Activity. For this exercise, return all the data word for word, with images left out.

Source data.
%%

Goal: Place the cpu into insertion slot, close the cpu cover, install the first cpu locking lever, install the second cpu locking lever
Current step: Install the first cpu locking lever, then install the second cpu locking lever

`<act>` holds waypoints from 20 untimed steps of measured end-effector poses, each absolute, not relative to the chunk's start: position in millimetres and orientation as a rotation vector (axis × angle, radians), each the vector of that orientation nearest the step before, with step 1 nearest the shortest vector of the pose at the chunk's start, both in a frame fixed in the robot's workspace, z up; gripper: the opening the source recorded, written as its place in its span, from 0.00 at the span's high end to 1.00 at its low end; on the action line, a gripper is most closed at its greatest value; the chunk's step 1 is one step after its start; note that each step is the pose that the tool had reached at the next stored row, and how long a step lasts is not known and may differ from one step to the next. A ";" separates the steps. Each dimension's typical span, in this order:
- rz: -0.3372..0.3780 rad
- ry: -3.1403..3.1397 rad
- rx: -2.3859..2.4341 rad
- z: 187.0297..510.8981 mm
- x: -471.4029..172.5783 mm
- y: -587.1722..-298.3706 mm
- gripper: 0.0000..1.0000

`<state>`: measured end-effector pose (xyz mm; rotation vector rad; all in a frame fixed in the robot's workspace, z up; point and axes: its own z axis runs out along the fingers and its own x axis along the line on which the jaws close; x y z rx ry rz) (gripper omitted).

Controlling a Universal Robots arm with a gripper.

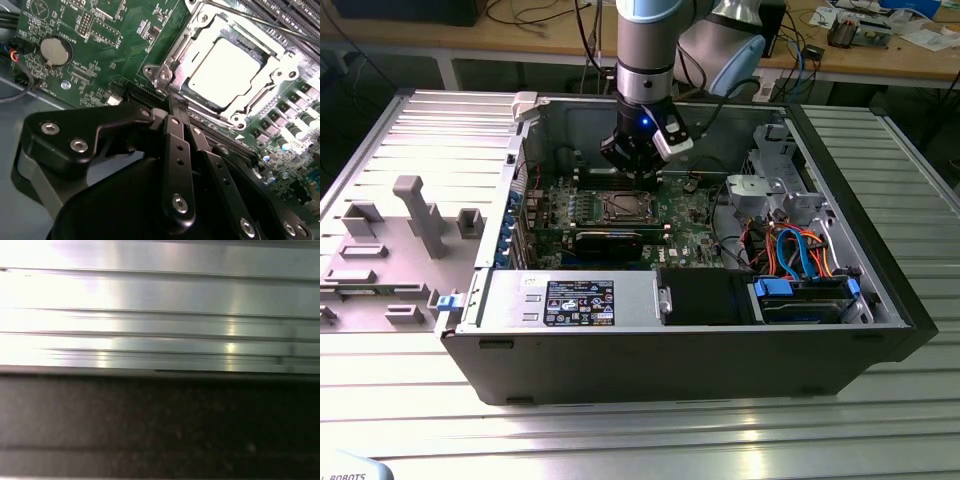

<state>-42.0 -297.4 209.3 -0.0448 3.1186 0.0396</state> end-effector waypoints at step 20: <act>0.039 3.119 -0.045 209.3 -42.0 -306.4 0.89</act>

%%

The completed task.
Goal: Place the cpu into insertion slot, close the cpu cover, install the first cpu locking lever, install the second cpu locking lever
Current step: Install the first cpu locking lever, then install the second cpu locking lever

`<act>` holds waypoints from 20 untimed steps of measured end-effector poses, each absolute, not relative to the chunk's start: position in millimetres and orientation as a rotation vector (axis × angle, radians), each the vector of that orientation nearest the step before, with step 1 nearest the shortest vector of the pose at the chunk's start, both in a frame fixed in the robot's workspace, z up; gripper: the opening the source recorded, written as its place in its span, from 0.00 at the span's high end to 1.00 at its low end; on the action line, a gripper is most closed at its greatest value; the chunk's step 1 is one step after its start; note that each step is the pose that the tool had reached at the next stored row, and how long a step lasts is not known and may differ from one step to the next. A ";" separates the steps. Each dimension's typical span, in this order:
- rz: -0.3372..0.3780 rad
- ry: -3.1403..3.1397 rad
- rx: -2.3859..2.4341 rad
- z: 187.0297..510.8981 mm
- x: -471.4029..172.5783 mm
- y: -587.1722..-298.3706 mm
- gripper: 0.0000..1.0000

`<state>`: measured end-effector pose (xyz mm; rotation vector rad; all in a frame fixed in the robot's workspace, z up; point and axes: its own z axis runs out along the fingers and its own x axis along the line on which the jaws close; x y z rx ry rz) (gripper omitted).

Controlling a Universal Robots arm with a gripper.


<state>-42.0 -297.4 209.3 -0.0448 3.1186 0.0396</state> end-effector waypoints at step 20: <act>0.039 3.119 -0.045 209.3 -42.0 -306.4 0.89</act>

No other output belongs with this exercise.